ICT Candle Range Theory (CRT) — Complete Explanation
Candle Range Theory reveals that every single candle on any timeframe is itself a complete market structure — with its own accumulation, manipulation, and distribution phases. This changes how you read every candle.
Candle Range Theory (CRT) is one of the most mind-expanding concepts in ICT methodology. The core premise is this: every candle on any timeframe is not just a price bar — it is a complete micro-market with its own structure. Each candle has an open, a high, a low, and a close. But within that single candle, the price traveled a specific path to create those four points. CRT teaches you to understand that path and to use the structure of individual candles to predict how the next candle — or series of candles — will behave.
The CRT Framework — How Each Candle Delivers
Inside every candle, the algorithm goes through three phases that mirror the macro-level AMD (Accumulation, Manipulation, Distribution) model. The first phase is the accumulation of the candle — price moves relatively sideways or slowly after the candle's open, establishing the initial range. The second phase is manipulation — price makes a move to one side to collect liquidity (this is the wick of the candle). The third phase is distribution — price moves decisively in the actual direction of the candle, closing near its high (bullish candle) or near its low (bearish candle).
The high of a bearish candle is almost always where buy-side liquidity was swept before the real bearish move. The low of a bullish candle is almost always where sell-side liquidity was swept before the real bullish move. The wick is not a failed move — it is a successful liquidity collection that enabled the true direction.
CRT and the Previous Candle's Range
CRT becomes most powerful when you study how each candle relates to the candle that preceded it. The new candle's opening area represents the algorithmic starting point for the new delivery cycle. The algorithm's first decision is which side of the previous candle's range to go to first — the high (to collect buy-stops and capture BSL) or the low (to collect sell-stops and capture SSL).
In a bullish context, the first move after a candle opens will often be a sweep of the previous candle's low — the algorithm collects the sell-side liquidity before the true bullish delivery upward. In a bearish context, the algorithm first sweeps the previous candle's high before delivering lower. Understanding this allows you to anticipate the early-session wick direction and not get stopped out by what appears to be adverse price action.
Trading CRT — Practical Application
- diamondMark the previous daily candle's high and low before each session. These are the BSL and SSL that the algorithm will likely sweep during the new day.
- diamondIn a bullish daily bias, expect an early sweep of the previous day's low (SSL sweep), then look for the bullish reversal entry after the sweep.
- diamondIn a bearish daily bias, expect an early sweep of the previous day's high (BSL sweep), then look for the bearish reversal entry.
- diamondOn your entry timeframe (5-minute or 15-minute), the same CRT logic applies at the candle level. The previous candle's high and low are local liquidity pools.
- diamondUse CRT to refine your entry: if you are bullish and waiting for a pullback, wait for the sweep of the previous 15-minute low before entering — do not buy before the sweep.

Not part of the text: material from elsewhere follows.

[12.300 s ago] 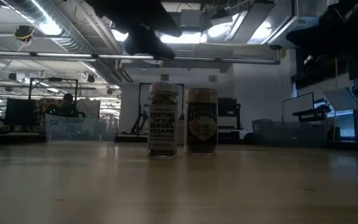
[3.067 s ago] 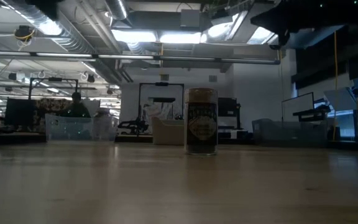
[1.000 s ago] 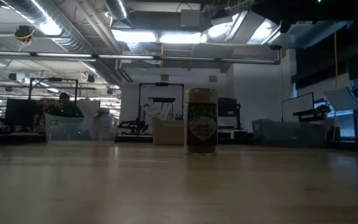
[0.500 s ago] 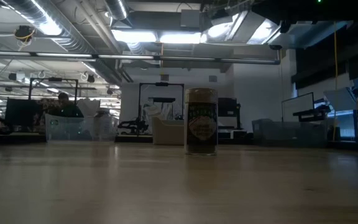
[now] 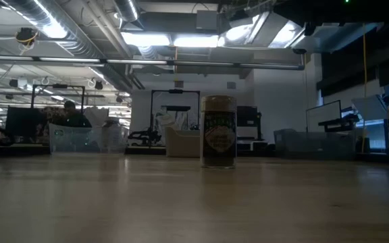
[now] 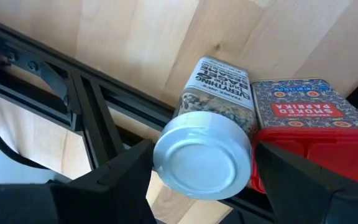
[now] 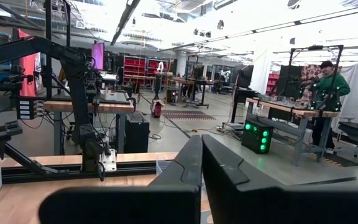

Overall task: Sort spices by type
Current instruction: Put the white seasoning bottle into the transparent bin

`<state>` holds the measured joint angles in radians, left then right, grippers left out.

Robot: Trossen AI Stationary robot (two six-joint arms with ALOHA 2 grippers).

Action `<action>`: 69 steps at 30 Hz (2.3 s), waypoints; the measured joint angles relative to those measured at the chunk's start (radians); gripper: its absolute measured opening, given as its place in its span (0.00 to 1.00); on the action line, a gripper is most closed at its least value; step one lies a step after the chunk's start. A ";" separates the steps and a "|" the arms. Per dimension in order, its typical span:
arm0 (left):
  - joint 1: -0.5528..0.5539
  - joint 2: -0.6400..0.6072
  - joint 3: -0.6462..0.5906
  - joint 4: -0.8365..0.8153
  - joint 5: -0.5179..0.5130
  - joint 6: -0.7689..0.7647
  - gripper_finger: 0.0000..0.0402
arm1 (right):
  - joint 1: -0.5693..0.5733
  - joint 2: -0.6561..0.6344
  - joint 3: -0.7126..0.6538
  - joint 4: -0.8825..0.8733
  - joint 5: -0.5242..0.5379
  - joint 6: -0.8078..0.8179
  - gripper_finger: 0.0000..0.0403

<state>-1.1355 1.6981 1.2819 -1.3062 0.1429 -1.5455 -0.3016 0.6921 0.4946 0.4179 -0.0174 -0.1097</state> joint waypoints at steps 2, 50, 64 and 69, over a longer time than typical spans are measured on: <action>0.000 0.000 0.000 0.005 0.000 0.001 0.66 | 0.000 0.000 0.000 0.000 0.000 0.000 0.03; 0.487 -0.109 0.000 -0.032 -0.108 0.386 0.48 | 0.000 0.000 0.000 -0.001 0.001 0.000 0.03; 0.780 -0.109 0.000 -0.035 -0.258 0.787 0.48 | 0.000 0.000 0.000 -0.003 0.000 0.000 0.03; 0.886 -0.109 0.028 -0.061 -0.339 0.917 0.48 | 0.000 0.000 0.000 -0.008 0.000 0.000 0.03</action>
<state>-0.2497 1.5894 1.3099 -1.3669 -0.1959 -0.6286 -0.3015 0.6918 0.4946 0.4103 -0.0170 -0.1097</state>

CRT on the Higher Timeframes
CRT's power multiplies when applied to weekly and monthly candles. The weekly candle almost always follows the same AMD pattern: the week opens, price moves to sweep one side of the previous week's range (the weekly manipulation), and then the true weekly direction plays out in the other direction. Identifying which side of the previous weekly range will be swept first gives you the weekly bias.
The classic CRT pattern on the weekly chart: Monday and Tuesday produce the manipulation (wick) to one side. Wednesday marks the turning point. Thursday and Friday deliver the true weekly direction. ICT refers to this as the TGIF (Thank God It's Friday) pattern — the Friday close frequently aligns with the true weekly delivery direction, opposite to the Monday-Tuesday manipulation.
CRT is the bridge between macro ICT analysis and micro execution. Once you internalize that every candle is a miniature market with its own AMD cycle, you stop being surprised by wicks and false moves. They are not random noise — they are the algorithmic manipulation phase of that candle's delivery cycle, and they tell you exactly where the true move is going.